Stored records

□ □ □

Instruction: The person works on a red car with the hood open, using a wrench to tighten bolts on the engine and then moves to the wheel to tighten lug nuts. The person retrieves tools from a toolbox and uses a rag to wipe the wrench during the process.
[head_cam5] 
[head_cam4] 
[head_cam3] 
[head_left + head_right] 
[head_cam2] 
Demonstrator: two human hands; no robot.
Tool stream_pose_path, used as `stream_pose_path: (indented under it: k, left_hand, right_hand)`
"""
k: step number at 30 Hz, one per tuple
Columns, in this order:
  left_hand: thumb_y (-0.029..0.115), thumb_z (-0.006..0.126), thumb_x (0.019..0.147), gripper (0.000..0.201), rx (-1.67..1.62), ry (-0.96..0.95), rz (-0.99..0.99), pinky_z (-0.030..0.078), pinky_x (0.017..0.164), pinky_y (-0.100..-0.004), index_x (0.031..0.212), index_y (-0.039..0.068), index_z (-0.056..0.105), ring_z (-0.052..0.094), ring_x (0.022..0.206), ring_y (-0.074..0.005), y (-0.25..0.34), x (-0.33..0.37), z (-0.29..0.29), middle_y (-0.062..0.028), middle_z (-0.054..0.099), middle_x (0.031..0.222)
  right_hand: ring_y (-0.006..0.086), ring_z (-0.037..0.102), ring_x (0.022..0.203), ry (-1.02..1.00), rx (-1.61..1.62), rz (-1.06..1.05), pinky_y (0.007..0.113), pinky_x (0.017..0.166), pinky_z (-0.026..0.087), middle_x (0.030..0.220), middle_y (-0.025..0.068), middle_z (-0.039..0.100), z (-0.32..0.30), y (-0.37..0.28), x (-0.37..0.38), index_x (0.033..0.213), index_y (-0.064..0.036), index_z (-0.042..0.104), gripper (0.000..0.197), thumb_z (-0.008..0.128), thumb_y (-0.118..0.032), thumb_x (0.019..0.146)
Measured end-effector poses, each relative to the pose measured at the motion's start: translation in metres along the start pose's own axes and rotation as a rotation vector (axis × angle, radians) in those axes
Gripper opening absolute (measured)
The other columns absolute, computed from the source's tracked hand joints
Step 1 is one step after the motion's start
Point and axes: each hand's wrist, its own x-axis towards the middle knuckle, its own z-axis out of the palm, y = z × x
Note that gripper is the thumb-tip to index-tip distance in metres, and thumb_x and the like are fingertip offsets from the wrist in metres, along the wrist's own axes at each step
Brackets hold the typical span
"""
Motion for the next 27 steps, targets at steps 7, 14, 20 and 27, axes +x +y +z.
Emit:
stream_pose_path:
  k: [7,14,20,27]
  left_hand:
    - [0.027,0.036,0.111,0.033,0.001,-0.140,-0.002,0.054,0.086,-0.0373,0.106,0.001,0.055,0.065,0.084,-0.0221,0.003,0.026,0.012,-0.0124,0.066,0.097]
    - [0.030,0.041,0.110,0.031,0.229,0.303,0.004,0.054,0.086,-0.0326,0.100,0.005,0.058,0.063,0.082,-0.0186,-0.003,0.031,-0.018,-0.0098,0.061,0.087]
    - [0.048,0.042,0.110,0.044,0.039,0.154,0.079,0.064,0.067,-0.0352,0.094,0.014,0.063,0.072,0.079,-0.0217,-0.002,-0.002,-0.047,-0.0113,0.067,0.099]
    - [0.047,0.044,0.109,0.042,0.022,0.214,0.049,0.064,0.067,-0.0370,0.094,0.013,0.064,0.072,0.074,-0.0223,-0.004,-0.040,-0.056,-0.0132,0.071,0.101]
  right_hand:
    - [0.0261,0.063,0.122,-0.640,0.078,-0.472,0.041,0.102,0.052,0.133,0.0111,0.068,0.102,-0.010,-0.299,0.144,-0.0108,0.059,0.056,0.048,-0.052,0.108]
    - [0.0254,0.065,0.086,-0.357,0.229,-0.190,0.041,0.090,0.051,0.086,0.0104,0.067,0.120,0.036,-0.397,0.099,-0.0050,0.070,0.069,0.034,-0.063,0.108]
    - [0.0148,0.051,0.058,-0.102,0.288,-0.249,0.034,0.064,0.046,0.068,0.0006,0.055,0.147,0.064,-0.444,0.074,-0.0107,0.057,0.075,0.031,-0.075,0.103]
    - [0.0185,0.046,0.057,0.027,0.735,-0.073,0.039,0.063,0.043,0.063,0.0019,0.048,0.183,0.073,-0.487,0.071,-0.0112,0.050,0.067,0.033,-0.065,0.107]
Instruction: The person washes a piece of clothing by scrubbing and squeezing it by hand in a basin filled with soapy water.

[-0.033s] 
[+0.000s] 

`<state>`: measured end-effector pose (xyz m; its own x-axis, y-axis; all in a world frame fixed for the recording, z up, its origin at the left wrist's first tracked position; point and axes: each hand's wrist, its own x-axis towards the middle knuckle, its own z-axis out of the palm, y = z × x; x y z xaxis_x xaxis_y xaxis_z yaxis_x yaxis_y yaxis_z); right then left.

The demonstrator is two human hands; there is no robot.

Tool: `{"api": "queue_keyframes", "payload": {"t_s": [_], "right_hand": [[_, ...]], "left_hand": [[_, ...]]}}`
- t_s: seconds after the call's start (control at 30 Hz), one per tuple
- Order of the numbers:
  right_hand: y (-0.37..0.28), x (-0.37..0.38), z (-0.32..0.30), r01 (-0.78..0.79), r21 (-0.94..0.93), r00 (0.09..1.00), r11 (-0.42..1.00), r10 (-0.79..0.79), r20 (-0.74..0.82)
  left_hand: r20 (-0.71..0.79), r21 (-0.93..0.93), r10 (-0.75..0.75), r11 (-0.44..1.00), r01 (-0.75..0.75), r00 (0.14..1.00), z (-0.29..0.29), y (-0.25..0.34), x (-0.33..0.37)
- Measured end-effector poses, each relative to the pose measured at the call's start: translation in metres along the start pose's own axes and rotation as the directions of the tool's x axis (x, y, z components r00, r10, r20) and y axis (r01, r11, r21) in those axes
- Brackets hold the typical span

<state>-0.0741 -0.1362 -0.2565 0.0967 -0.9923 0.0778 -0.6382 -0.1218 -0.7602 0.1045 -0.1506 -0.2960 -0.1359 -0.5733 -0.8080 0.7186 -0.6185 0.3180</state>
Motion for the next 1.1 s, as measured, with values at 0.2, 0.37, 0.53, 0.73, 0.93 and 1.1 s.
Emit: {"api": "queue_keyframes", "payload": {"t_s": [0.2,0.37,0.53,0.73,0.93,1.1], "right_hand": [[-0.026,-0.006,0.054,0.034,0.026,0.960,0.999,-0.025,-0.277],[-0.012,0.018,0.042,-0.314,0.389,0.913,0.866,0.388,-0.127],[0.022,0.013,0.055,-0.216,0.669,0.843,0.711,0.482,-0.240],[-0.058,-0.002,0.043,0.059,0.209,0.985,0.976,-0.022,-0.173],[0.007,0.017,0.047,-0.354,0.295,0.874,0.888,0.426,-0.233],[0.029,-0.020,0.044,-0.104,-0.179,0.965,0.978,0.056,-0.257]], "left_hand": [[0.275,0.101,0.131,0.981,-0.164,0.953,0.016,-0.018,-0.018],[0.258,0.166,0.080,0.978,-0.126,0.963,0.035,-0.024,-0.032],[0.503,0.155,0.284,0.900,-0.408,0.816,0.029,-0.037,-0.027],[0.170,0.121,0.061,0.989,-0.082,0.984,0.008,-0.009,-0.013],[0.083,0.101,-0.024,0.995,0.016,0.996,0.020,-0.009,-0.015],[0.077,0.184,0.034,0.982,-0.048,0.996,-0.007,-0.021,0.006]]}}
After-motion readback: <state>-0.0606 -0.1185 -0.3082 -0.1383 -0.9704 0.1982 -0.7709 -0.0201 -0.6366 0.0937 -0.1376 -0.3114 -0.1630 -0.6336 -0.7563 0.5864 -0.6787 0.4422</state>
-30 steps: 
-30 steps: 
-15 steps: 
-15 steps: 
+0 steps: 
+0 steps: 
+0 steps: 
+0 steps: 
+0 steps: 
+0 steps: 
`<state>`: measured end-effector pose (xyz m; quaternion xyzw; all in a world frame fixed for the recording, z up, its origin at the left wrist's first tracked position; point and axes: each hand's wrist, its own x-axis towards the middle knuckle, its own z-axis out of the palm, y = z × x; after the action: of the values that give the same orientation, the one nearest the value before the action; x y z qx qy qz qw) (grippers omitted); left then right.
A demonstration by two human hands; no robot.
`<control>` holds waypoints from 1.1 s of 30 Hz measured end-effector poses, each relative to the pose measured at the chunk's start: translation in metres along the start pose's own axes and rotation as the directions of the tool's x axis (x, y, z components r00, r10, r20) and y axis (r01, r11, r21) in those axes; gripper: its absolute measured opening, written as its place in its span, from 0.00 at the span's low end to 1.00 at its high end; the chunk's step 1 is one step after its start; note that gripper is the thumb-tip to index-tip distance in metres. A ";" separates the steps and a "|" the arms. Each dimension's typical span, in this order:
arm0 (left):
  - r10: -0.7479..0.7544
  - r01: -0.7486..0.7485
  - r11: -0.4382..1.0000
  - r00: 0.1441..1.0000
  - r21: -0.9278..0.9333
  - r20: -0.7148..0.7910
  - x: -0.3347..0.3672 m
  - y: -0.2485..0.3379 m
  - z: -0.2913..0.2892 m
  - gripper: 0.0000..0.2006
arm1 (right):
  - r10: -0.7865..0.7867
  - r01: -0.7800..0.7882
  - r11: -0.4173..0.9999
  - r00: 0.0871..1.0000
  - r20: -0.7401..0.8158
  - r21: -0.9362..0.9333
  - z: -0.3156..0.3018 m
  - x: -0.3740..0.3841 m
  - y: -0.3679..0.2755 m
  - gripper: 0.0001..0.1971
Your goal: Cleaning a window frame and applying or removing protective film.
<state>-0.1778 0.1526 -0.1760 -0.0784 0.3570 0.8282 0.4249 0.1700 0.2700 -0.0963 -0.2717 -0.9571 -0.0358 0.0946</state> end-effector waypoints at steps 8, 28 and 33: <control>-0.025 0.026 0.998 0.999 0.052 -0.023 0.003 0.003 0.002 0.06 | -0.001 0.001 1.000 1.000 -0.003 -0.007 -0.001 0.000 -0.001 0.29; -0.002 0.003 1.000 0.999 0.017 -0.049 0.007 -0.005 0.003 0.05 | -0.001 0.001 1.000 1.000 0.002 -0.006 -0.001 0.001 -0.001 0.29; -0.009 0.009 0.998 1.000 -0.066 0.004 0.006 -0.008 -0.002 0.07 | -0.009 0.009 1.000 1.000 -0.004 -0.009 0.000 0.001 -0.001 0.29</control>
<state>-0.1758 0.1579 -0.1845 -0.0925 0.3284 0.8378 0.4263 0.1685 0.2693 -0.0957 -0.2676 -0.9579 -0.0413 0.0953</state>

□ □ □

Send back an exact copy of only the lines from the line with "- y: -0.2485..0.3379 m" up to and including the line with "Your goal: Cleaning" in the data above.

RESULT:
  - y: -0.2485..0.3379 m
  - z: -0.2913..0.2892 m
  - gripper: 0.0000..0.2006
arm1 (right):
  - r10: -0.7865..0.7867
  - r01: -0.7800..0.7882
  - r11: -0.4173..0.9999
  - r00: 0.0871..1.0000
  - r20: -0.7401..0.8158
  - r21: -0.9362..0.9333
  - z: -0.3156..0.3018 m
  - x: -0.3740..0.3841 m
  - y: -0.3679..0.2755 m
  - gripper: 0.0001..0.1971
Your goal: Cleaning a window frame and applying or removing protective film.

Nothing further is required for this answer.